This Free Tool Names the Secret Cheap Hotels on Hotwire and Priceline

TravelArrow is a free Chrome extension that exposes the names of the anonymous hotels with the deepest discounts.

One of the internet's most reliable money-saving loopholes, and one that has delighted us with cheap hotel discoveries time and again, is the anonymous deal.

For many years, both Priceline and Hotwire have offered an under-sung category of ultra-discounted hotel results that tell you the star level, amenities, and rough location of a property, but not its identity. Before you purchase, you find out how nice the place is—you just won't know its name until after you pay in full.

At Priceline, these blind booking offers are called Express Deals. At Hotwire, they're Hot Rates. Both vow to help you save "up to 60%," a promise that often delivers.

Over the years, people have developed various apps and tactics dedicated to pinpointing the real names of the hotels behind these fantastic deals.

One of those tactics was my own invention. Here at Frommer's, I came up with an easy hack for de-anonymizing Hotwire's Hot Rates blind booking results without software, and my method has worked effectively for years. 

Other people have cobbled together their own solutions, such as Hotel Canary, a now-outdated browser extension that could uncloak Priceline's blind Express Deals. Even when it worked, though, it only helped with Priceline, not Hotwire.

Well, a new entrant is on the field. TravelArrow is a free extension for Chrome browsers that aims to expose the real names of the anonymous hotels that show up at both Priceline and Hotwire. 

The tool is simple to use: Download TravelArrow from Chrome's Web Store and make sure it's enabled. Then, when you pull up a page of anonymous hotel deals at either Priceline or Hotwire, click that deal to bring up the hotel in its own page.

At that point, TravelArrow will generate a pop-up window with a spoiler that tells you the true name of the mystery hotel.

The results, which appear accented in purple in the upper-right corner of your browser window, look like this:

The pop-up floater supplies buttons for checking the hotel listing on other sites, but to retain that proprietary blind booking price, you have to book on either Priceline or Hotwire.

The coders at TravelArrow say they have some big plans for expanding the extension's functionality.
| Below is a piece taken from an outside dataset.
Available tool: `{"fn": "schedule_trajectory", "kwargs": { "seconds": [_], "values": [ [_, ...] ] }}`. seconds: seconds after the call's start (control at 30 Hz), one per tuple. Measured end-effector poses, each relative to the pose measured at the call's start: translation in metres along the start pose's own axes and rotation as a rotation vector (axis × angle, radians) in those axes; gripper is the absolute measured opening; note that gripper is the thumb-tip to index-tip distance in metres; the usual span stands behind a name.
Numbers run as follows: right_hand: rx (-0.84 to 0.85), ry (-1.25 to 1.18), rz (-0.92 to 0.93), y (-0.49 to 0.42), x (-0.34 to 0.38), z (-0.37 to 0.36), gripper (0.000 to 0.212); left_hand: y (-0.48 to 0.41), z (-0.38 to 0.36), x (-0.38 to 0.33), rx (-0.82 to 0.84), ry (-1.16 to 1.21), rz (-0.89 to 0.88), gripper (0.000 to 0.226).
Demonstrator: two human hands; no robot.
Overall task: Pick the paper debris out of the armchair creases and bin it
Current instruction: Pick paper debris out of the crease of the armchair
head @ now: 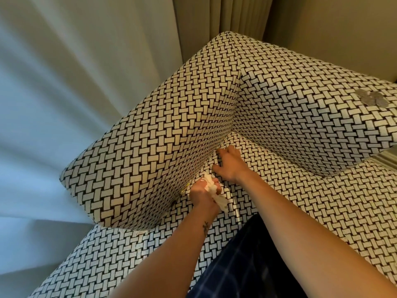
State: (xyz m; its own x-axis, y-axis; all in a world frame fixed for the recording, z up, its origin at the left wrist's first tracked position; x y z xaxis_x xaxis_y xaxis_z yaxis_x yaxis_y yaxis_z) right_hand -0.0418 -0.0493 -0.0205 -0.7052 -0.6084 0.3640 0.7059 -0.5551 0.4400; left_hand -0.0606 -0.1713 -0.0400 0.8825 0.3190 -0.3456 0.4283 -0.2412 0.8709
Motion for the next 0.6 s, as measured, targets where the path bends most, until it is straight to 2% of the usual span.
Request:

They're starting with Booking.com, where TravelArrow will return an aggregation of price quotes from more than two dozen other hotel booking sites for the same property. (We couldn't get this feature to work for us, but TravelArrow's developers say this feature is in the process of rolling out for additional websites.)

TravelArrow has also announced plans to teach the extension to add Southwest Airlines to the results at Google Flights, from which that airline is currently excluded. Also projected: the ability to send results from Google Flights into identical price checks at two rival bookers, Skyscanner and Kayak, both of which can often deliver lower prices, as Frommer's found in our own price tests.

There are also intentions to give users the ability to earn "TravelArrow Miles" by making purchases with major retailers. 

But all those tweaks are in the future. For now, TravelArrow does plenty to get at our ever-lovin', money-saving hearts by unmasking blind bookings.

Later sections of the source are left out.